Background
Ever since the 1960’s seismic data has been stored on magnetic tape. During the 1990’s there was recognition that tape would not last forever and data needed to be preserved in a manner that was independent of physical media. In some cases the original physical media devices that the data was stored on were becoming obsolete and it became difficult and expensive to retrieve the data. Companies then began storing data on modern random access media as electronic files (hard disk or optical disks). This move to media independence led to major projects that resulted in millions of tapes to be converted to electronic file formats. Only now are we finding as we retrieve the data that a majority of the work was done without taking Archive Principles into account. Tape has the characteristic of being a perfect self defining record-orientated media. Tape has always had the advantage that it preserved the order of what happened in the field. Field problems are more easily resolved when you know the order of events.
Vector Archives in Calgary was one of the first companies to identify that it was important to preserve order and to keep the data in an original bit for bit form. It is amazing that archive companies in the industry are still converting original SEGD field data to SEGY for archive purposes. Data from the trace headers is typically lost when data are reformatted and data integrity is impossible to verify unless you repeat the process. Vector’s storage model consisted of three files: a binary data stream of all records concatenated together, an index file that defines the start and length of a record, a check sum value and a log file.
Kelman Archives later adopted this index technique and created the Kelman Quartet (KQ) to encapsulate the following seismic formats: SEGA, SEGB, SEGC, SEGD and SEGY. In addition to both the data stream and index, Kelman provided a log file and their own internal database sum file. The log file became very important in order to identify exactly what happened in the archiving process. A simple byte checksum is part of the index file and used to identify possible file corruption.

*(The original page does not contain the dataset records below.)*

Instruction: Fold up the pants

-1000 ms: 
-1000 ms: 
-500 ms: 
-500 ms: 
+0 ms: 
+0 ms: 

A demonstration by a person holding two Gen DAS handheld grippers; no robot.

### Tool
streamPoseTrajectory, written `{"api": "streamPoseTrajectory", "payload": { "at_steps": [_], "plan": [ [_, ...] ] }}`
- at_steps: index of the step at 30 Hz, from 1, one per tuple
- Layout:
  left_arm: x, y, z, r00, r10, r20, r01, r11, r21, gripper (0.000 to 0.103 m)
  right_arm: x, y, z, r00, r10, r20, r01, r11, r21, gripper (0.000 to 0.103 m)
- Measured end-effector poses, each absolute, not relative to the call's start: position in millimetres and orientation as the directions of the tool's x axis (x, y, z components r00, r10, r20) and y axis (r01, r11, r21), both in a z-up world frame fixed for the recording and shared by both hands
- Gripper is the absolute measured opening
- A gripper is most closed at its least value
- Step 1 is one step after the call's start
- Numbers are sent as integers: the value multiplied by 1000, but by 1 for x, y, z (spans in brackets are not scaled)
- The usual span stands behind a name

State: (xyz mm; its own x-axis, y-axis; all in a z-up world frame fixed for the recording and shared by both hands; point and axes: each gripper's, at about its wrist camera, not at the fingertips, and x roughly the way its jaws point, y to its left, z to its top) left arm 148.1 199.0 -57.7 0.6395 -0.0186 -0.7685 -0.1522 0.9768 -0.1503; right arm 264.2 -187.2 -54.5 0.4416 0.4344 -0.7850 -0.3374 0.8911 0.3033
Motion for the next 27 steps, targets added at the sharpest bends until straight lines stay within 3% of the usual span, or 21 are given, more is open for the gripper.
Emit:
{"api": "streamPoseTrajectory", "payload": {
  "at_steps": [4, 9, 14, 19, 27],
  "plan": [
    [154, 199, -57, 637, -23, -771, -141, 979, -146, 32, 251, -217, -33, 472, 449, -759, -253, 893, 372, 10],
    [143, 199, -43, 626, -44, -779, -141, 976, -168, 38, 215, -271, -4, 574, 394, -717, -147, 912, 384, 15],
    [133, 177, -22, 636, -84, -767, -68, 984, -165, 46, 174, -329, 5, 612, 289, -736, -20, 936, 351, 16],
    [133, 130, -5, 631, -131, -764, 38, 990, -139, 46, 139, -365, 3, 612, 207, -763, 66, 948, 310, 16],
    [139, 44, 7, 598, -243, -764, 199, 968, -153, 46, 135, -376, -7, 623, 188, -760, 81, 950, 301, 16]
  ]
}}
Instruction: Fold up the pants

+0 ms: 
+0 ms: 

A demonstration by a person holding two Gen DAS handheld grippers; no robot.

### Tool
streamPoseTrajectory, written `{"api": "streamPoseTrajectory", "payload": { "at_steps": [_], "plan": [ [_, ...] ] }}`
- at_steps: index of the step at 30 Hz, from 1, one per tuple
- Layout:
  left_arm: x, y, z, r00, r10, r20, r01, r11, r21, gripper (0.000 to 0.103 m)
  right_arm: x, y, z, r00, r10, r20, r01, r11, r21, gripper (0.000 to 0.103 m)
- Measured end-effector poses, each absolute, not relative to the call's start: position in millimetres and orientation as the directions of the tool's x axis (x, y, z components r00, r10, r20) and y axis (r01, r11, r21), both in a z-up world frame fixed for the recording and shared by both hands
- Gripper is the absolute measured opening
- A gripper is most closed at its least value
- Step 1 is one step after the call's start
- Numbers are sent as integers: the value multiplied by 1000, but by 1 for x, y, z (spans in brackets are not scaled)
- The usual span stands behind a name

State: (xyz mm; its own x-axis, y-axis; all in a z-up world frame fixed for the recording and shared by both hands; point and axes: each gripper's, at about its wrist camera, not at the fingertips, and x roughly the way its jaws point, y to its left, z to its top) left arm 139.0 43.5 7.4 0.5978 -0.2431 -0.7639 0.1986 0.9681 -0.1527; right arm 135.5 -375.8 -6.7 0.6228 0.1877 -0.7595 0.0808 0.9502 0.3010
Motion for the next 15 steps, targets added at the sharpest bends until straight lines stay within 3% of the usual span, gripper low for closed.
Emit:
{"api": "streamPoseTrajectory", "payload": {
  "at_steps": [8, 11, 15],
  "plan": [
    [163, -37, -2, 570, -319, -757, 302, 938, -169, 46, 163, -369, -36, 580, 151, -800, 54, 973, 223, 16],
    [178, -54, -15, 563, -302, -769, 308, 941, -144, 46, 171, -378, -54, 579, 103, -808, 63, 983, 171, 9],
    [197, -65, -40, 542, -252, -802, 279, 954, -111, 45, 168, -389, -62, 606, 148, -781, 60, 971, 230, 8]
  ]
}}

Seitel Solutions adopted an almost identical methodology consisting of just three files: the binary data stream, the index and the log file. Seitel simplified the manner how large files were handled with the implementation of a 64 bit file pointer. Kelman had to maintain back words compatibility and implemented a complicated pointer extension as a way to extend their format above the 32 bit file pointer boundaries.
Two years ago I was asked if I could decode a RODE encapsulated tape that came from the Middle East. I spent a day and quickly came to the conclusion that this was a non-trivial problem. There are valid reasons why commercial programs to decode RODE are very expensive. I came to the conclusion that geophysicists needed to have a better way to archive the vast quantities of seismic data.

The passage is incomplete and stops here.